Lua mais leve. Fonte da imagem: The Aerospace Corporation
Oito equipes de hackers dos EUA, Alemanha, Austrália, Itália e Polônia saíram vitoriosas da competição de qualificação em abril. No total, mais de 380 equipas apresentaram candidaturas.
Se tudo correr conforme o planejado, os hackers competirão no congresso internacional de hackers DEFCON, que será realizado em Las Vegas em agosto. Participantes – os chamados. hackers “brancos” que não cometem crimes cibernéticos, mas ajudam empresas e organizações a identificar vulnerabilidades em software com o conhecimento dos proprietários de sistemas de informação.

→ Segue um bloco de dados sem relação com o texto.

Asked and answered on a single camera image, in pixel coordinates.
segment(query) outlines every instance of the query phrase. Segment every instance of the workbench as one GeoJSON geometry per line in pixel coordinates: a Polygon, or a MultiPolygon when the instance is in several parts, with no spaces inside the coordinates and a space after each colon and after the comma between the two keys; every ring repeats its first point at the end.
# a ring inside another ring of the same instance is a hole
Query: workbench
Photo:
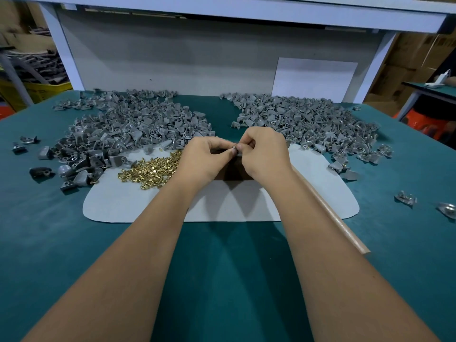
{"type": "Polygon", "coordinates": [[[410,97],[407,99],[407,102],[405,102],[399,114],[397,115],[396,119],[399,121],[402,120],[402,118],[407,115],[410,109],[413,108],[416,101],[418,100],[418,97],[421,95],[434,97],[444,102],[456,104],[456,87],[444,85],[431,88],[426,86],[425,83],[415,83],[408,81],[403,81],[402,84],[414,88],[415,91],[412,92],[410,97]]]}
{"type": "MultiPolygon", "coordinates": [[[[90,188],[64,194],[58,176],[37,183],[28,174],[34,166],[55,171],[59,162],[38,160],[38,150],[54,145],[75,118],[98,112],[52,109],[57,101],[78,96],[78,91],[66,91],[0,121],[4,342],[19,341],[128,227],[83,216],[90,188]],[[41,143],[14,155],[12,142],[21,135],[37,135],[41,143]]],[[[230,128],[238,109],[227,100],[177,96],[174,102],[206,113],[220,137],[238,141],[244,131],[230,128]]],[[[456,226],[436,204],[456,202],[456,152],[367,105],[353,114],[381,125],[379,143],[391,145],[394,156],[377,166],[349,158],[360,173],[358,181],[347,183],[360,212],[345,222],[371,250],[365,255],[371,264],[442,341],[453,341],[456,226]],[[418,198],[413,209],[394,200],[400,190],[418,198]]],[[[311,341],[282,224],[185,223],[152,340],[311,341]]]]}

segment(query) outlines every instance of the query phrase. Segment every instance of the pile of gray plastic parts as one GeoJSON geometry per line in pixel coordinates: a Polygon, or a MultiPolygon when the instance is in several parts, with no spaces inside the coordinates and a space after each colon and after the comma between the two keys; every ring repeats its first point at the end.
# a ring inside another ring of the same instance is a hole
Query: pile of gray plastic parts
{"type": "Polygon", "coordinates": [[[127,90],[127,93],[95,91],[80,93],[77,101],[61,101],[54,109],[99,109],[83,115],[69,127],[50,150],[63,164],[58,173],[65,178],[62,190],[96,182],[108,167],[134,166],[124,153],[144,149],[149,155],[162,149],[183,149],[196,136],[214,136],[206,115],[168,100],[175,91],[127,90]]]}
{"type": "Polygon", "coordinates": [[[378,164],[382,157],[391,157],[387,145],[374,150],[379,126],[365,123],[350,110],[325,98],[271,97],[263,94],[222,94],[237,106],[241,113],[231,127],[272,127],[287,141],[300,144],[304,149],[320,153],[331,152],[335,160],[329,167],[348,181],[356,180],[357,173],[347,167],[348,155],[364,162],[378,164]]]}

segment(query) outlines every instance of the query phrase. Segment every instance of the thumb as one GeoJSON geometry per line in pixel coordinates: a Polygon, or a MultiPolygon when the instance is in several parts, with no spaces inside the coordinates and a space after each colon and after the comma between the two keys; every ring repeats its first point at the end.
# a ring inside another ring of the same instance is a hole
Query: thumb
{"type": "Polygon", "coordinates": [[[236,149],[242,154],[242,156],[248,155],[253,150],[250,145],[244,143],[237,143],[236,149]]]}
{"type": "Polygon", "coordinates": [[[225,150],[221,154],[218,154],[215,156],[217,157],[217,161],[219,162],[220,167],[223,168],[223,166],[225,166],[226,163],[231,161],[231,159],[234,156],[236,156],[236,154],[237,154],[236,149],[231,148],[231,149],[225,150]]]}

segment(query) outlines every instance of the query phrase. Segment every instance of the yellow crate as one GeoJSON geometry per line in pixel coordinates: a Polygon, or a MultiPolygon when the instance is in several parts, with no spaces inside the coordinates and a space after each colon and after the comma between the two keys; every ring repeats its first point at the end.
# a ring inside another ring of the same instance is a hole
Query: yellow crate
{"type": "MultiPolygon", "coordinates": [[[[52,96],[58,95],[60,92],[73,89],[69,81],[59,85],[25,82],[24,86],[26,87],[33,103],[39,103],[52,96]]],[[[11,106],[11,108],[17,112],[27,108],[11,81],[0,79],[0,95],[11,106]]]]}

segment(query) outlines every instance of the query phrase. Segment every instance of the white cardboard sheet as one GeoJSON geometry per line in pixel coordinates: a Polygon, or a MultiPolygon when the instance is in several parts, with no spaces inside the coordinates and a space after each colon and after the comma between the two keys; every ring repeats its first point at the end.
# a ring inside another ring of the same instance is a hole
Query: white cardboard sheet
{"type": "MultiPolygon", "coordinates": [[[[291,163],[315,187],[341,218],[359,212],[359,205],[345,182],[328,169],[325,157],[313,150],[302,150],[290,145],[291,163]]],[[[130,160],[144,157],[163,157],[158,147],[151,155],[142,149],[127,155],[130,160]]],[[[85,217],[100,222],[131,223],[158,193],[157,188],[140,189],[140,184],[121,182],[117,173],[121,168],[108,168],[94,185],[83,204],[85,217]]],[[[264,188],[256,181],[215,180],[195,197],[185,217],[186,222],[245,222],[280,221],[279,213],[264,188]]]]}
{"type": "Polygon", "coordinates": [[[357,62],[279,57],[272,96],[326,98],[342,102],[357,62]]]}

A competição é organizada pelo Laboratório de Pesquisa da Força Aérea dos Estados Unidos. Anteriormente, os hackers já haviam invadido satélites de treinamento em nome do Pentágono, mas eles estavam na Terra. Este ano, o objetivo dos competidores será o orbitador.
O satélite Moonlighter, projetado para ser invadido por hackers, foi projetado especificamente com vulnerabilidades para ataques de hackers. O aparelho é um cubo do tamanho de uma torradeira e possui sistemas especiais de proteção que evitarão incidentes reais no espaço sideral.
Por exemplo, não foi equipado com motores, portanto não pode se mover em órbita, mesmo que seja hackeado. Além disso, os militares que controlam o satélite poderão reiniciar imediatamente o satélite e “expulsar” os hackers de seu sistema de controle em caso de emergência.